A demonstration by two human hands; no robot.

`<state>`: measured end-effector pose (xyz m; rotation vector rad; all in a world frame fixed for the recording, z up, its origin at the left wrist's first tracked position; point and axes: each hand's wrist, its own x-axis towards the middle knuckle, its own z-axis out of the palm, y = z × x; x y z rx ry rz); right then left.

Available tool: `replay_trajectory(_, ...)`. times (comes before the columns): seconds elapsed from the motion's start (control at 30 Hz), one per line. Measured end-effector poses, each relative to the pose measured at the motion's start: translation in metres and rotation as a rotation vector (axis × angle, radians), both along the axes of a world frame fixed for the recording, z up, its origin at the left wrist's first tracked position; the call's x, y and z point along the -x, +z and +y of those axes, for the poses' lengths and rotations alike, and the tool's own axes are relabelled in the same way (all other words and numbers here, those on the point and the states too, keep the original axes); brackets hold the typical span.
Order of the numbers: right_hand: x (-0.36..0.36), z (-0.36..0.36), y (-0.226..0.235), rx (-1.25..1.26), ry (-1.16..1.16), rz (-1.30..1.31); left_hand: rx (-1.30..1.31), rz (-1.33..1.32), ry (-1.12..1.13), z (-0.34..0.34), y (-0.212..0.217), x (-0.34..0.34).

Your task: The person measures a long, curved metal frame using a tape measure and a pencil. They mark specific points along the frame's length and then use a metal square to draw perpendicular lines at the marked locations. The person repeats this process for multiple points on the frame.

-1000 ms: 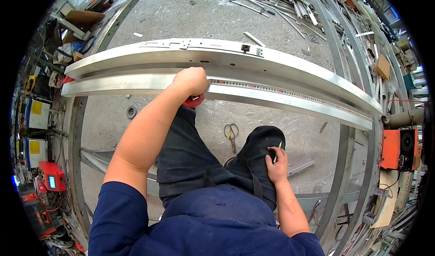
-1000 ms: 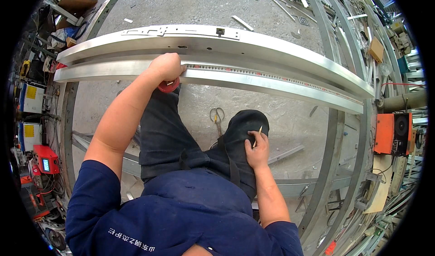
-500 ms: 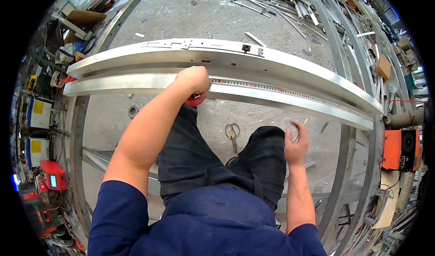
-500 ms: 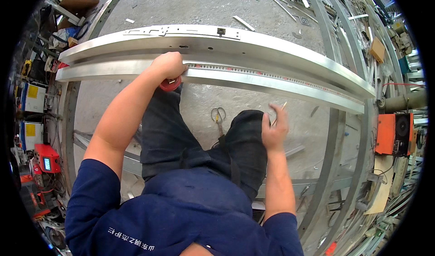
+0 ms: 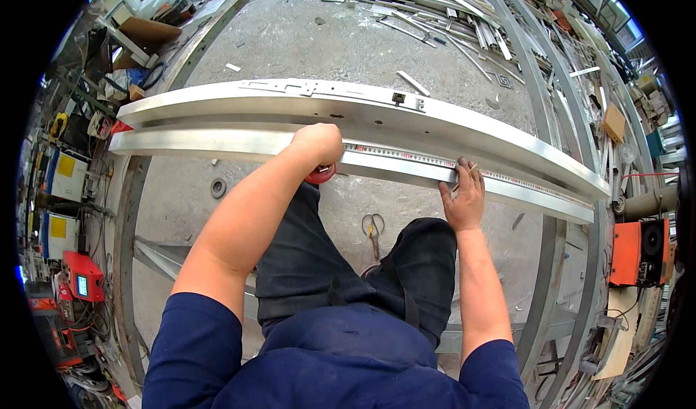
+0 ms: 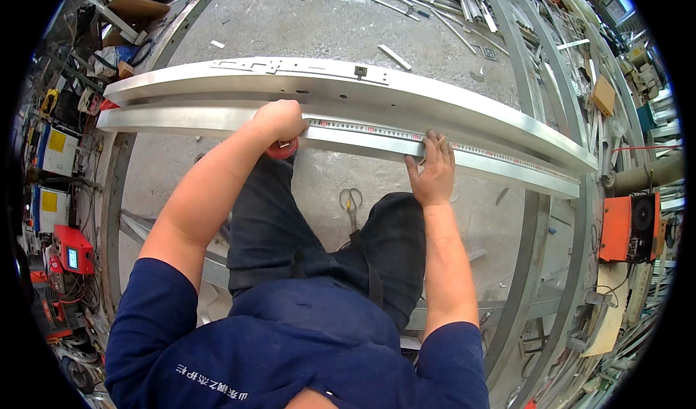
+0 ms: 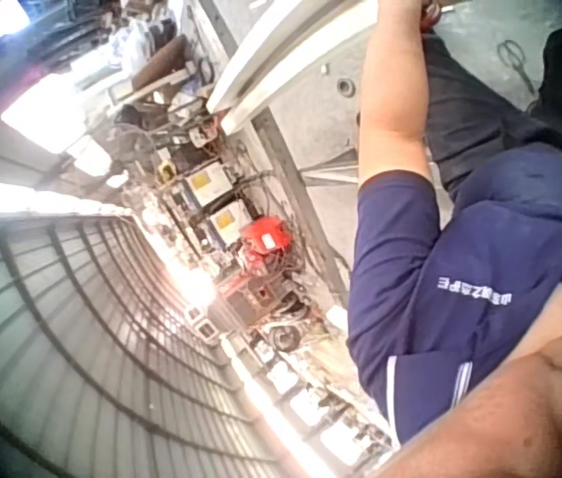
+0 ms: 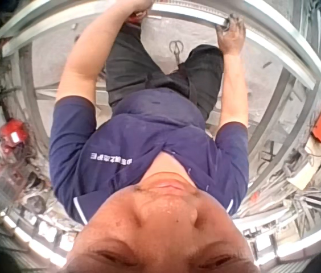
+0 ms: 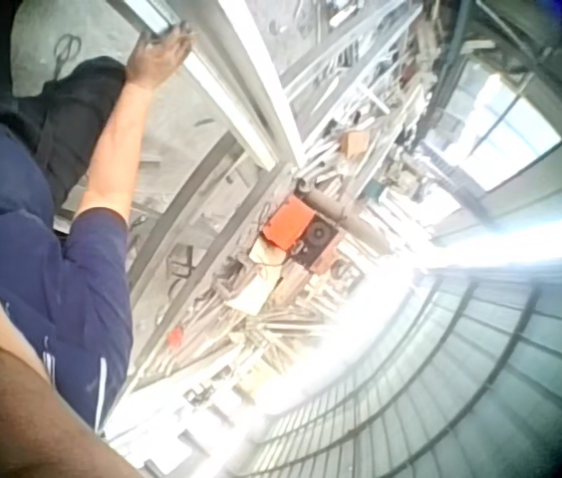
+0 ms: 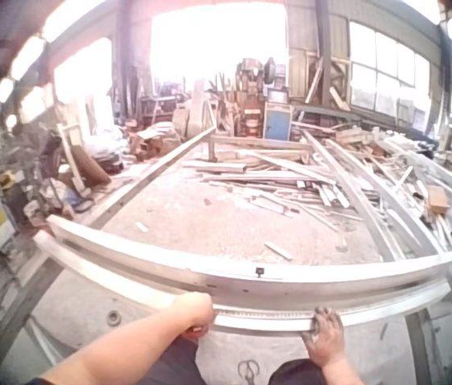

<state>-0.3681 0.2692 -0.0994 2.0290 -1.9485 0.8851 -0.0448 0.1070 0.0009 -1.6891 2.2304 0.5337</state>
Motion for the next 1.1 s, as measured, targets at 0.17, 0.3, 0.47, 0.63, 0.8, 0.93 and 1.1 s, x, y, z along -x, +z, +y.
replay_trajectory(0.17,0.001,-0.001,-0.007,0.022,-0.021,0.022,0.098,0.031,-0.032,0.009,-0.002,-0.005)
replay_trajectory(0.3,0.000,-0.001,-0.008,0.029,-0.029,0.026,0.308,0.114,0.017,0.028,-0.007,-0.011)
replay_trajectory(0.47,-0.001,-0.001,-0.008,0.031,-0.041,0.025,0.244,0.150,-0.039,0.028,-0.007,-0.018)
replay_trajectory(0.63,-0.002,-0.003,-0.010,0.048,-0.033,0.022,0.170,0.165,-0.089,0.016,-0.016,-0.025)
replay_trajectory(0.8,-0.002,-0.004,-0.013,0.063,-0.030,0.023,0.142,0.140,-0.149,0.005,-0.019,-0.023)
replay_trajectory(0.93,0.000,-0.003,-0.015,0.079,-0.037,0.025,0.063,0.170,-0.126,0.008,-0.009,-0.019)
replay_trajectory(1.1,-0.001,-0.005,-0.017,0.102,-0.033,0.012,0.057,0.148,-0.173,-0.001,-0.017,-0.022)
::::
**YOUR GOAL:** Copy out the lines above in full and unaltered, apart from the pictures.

**SOLUTION:**
A demonstration by two human hands; no robot.

`<state>`: measured end-effector pose (xyz m; rotation vector rad; all in a world frame fixed for the recording, z up, its origin at the left wrist's first tracked position; point and axes: each hand's wrist, its own x-axis towards the middle knuckle, its own z-axis out of the palm, y = z × x; x y z rx ry rz); right then left.

Available tool: `replay_trajectory(_, ...)`. times (comes before the columns): seconds elapsed from the motion's start (control at 30 Hz), one per line. Measured end-effector poses, each relative to the pose measured at the motion's start: translation in metres and rotation as a rotation vector (axis × angle, radians), both along the axes of a world frame fixed for the recording, z up, its origin at the left wrist's first tracked position; the call's x, y and z point along the -x, +z and +y of those axes, for the poses' lengths and rotations alike, and the tool's own axes are relabelled in the same way (all other words and numbers here, those on the point and the states too, keep the original axes); brackets hold the typical span.
Order of the numbers: right_hand: x (-0.36..0.36), z (-0.36..0.36), y (-0.226..0.235), rx (-1.25..1.26), ry (-1.16..1.16), rz (-1.30..1.31); left_hand: rx (-1.30..1.31), rz (-1.33..1.32), ry (-1.12..1.13), z (-0.34..0.34), y (-0.212..0.217), x (-0.34..0.34).

Your task: The person measures a long, curved metal frame using a tape measure and a pencil. They mark specific points along the frame's length and then use a metal square to draw perpendicular lines at the marked locations. The person repeats this process for multiple points on the frame.

-1000 ms: 
-1000 ms: 
-500 ms: 
-500 ms: 
+0 ms: 
+0 ms: 
+0 ms: 
+0 ms: 
+0 ms: 
+0 ms: 

<state>-0.3681 0.2692 -0.0994 2.0290 -1.9485 0.8851 -0.0448 0.1070 0.0009 -1.6891 2.2304 0.5337</state>
Motion for the next 1.1 s, as measured, targets at 0.17, 0.3, 0.47, 0.63, 0.8, 0.93 and 1.1 s, x, y, z along -x, +z, +y.
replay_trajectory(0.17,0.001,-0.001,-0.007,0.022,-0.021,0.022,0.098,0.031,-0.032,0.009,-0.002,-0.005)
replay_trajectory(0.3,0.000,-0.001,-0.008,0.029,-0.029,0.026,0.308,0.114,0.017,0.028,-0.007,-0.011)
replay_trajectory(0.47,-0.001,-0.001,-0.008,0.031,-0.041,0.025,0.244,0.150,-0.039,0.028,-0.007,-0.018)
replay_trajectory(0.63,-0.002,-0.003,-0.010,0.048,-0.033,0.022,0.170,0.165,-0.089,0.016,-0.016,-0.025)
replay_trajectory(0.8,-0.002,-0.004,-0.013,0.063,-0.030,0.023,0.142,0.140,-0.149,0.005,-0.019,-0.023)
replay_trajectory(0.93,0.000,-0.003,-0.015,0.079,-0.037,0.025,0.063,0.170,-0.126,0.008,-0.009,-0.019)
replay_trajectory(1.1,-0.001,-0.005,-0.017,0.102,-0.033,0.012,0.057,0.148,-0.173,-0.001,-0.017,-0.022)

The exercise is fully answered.